Segment Open
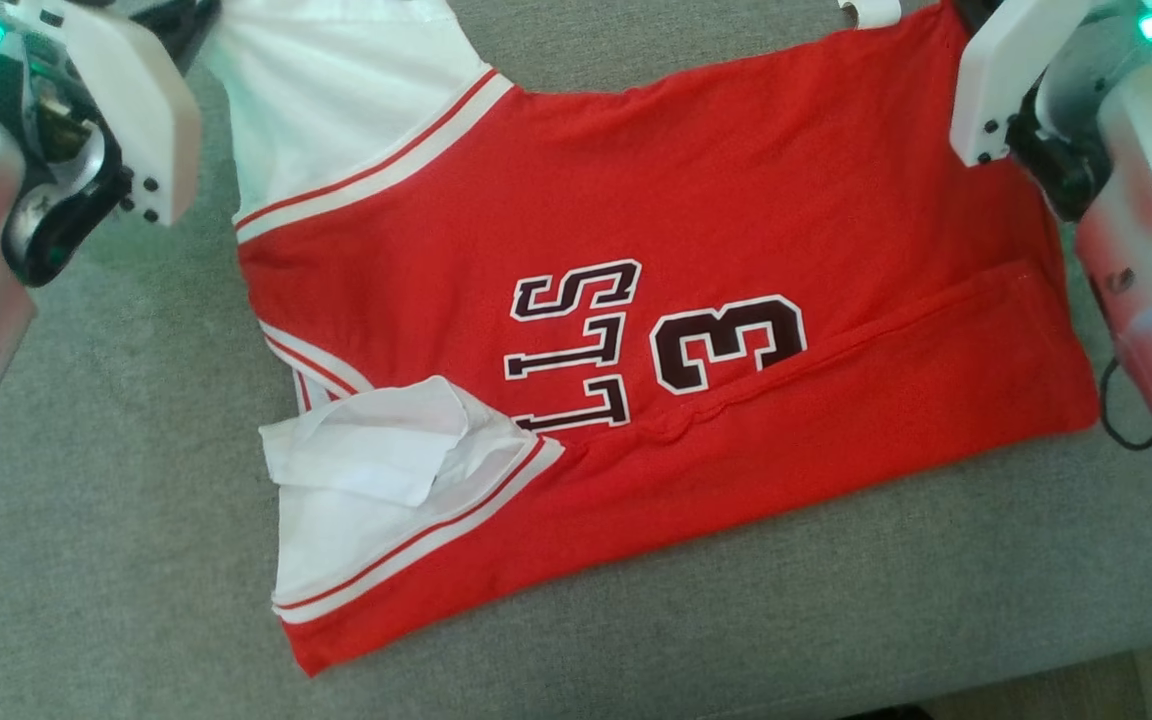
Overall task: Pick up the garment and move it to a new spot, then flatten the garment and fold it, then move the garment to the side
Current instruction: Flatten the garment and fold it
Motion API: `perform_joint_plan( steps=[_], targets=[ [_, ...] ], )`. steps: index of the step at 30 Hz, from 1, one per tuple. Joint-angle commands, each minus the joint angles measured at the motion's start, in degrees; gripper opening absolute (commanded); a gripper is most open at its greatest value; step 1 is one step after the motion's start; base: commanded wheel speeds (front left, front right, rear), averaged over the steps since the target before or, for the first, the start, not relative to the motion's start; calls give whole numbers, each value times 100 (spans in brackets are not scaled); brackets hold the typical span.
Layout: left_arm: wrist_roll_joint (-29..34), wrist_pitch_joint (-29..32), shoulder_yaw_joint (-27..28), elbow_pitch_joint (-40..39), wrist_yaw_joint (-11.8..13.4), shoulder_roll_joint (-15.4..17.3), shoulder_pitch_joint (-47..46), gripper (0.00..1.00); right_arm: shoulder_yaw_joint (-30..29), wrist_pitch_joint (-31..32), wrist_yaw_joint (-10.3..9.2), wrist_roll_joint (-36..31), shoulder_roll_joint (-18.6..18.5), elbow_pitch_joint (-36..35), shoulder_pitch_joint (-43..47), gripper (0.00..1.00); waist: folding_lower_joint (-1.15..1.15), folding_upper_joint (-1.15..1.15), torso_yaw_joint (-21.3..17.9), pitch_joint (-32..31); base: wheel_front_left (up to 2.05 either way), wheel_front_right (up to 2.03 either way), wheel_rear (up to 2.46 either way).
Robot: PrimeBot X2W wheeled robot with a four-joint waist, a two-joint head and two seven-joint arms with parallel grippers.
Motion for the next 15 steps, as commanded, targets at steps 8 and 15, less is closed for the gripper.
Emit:
perform_joint_plan(
  steps=[8,15],
  targets=[
    [462,-1260,204,31,29,230,-615,0,-390,-704,-4,786,-228,-267,-32,0,0,0,121,-180,0,0,0],
    [498,-1954,192,116,42,65,-530,0,-324,-623,-4,1634,-824,-922,525,0,0,0,332,-452,0,0,0]
  ],
)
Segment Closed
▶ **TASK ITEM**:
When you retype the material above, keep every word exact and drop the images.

▶ **TASK RESPONSE**:
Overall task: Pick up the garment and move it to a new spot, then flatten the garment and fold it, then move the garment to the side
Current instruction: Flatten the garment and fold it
Motion API: `perform_joint_plan( steps=[_], targets=[ [_, ...] ], )`. steps: index of the step at 30 Hz, from 1, one per tuple. Joint-angle commands, each minus the joint angles measured at the motion's start, in degrees; gripper opening absolute (commanded); a gripper is most open at its greatest value; step 1 is one step after the motion's start; base: commanded wheel speeds (front left, front right, rear), averaged over the steps since the target before or, for the first, the start, not relative to the motion's start; calls give whole numbers, each value times 100 (spans in brackets are not scaled); brackets hold the typical span.
Layout: left_arm: wrist_roll_joint (-29..34), wrist_pitch_joint (-29..32), shoulder_yaw_joint (-27..28), elbow_pitch_joint (-40..39), wrist_yaw_joint (-11.8..13.4), shoulder_roll_joint (-15.4..17.3), shoulder_pitch_joint (-47..46), gripper (0.00..1.00); right_arm: shoulder_yaw_joint (-30..29), wrist_pitch_joint (-31..32), wrist_yaw_joint (-10.3..9.2), wrist_roll_joint (-36..31), shoulder_roll_joint (-18.6..18.5), elbow_pitch_joint (-36..35), shoulder_pitch_joint (-43..47), gripper (0.00..1.00); waist: folding_lower_joint (-1.15..1.15), folding_upper_joint (-1.15..1.15), torso_yaw_joint (-21.3..17.9), pitch_joint (-32..31); base: wheel_front_left (up to 2.05 either way), wheel_front_right (up to 2.03 either way), wheel_rear (up to 2.46 either way).
Robot: PrimeBot X2W wheeled robot with a four-joint waist, a two-joint head and two seven-joint arms with parallel grippers.
Motion for the next 15 steps, as commanded, targets at steps 8 and 15, less is closed for the gripper.
Emit:
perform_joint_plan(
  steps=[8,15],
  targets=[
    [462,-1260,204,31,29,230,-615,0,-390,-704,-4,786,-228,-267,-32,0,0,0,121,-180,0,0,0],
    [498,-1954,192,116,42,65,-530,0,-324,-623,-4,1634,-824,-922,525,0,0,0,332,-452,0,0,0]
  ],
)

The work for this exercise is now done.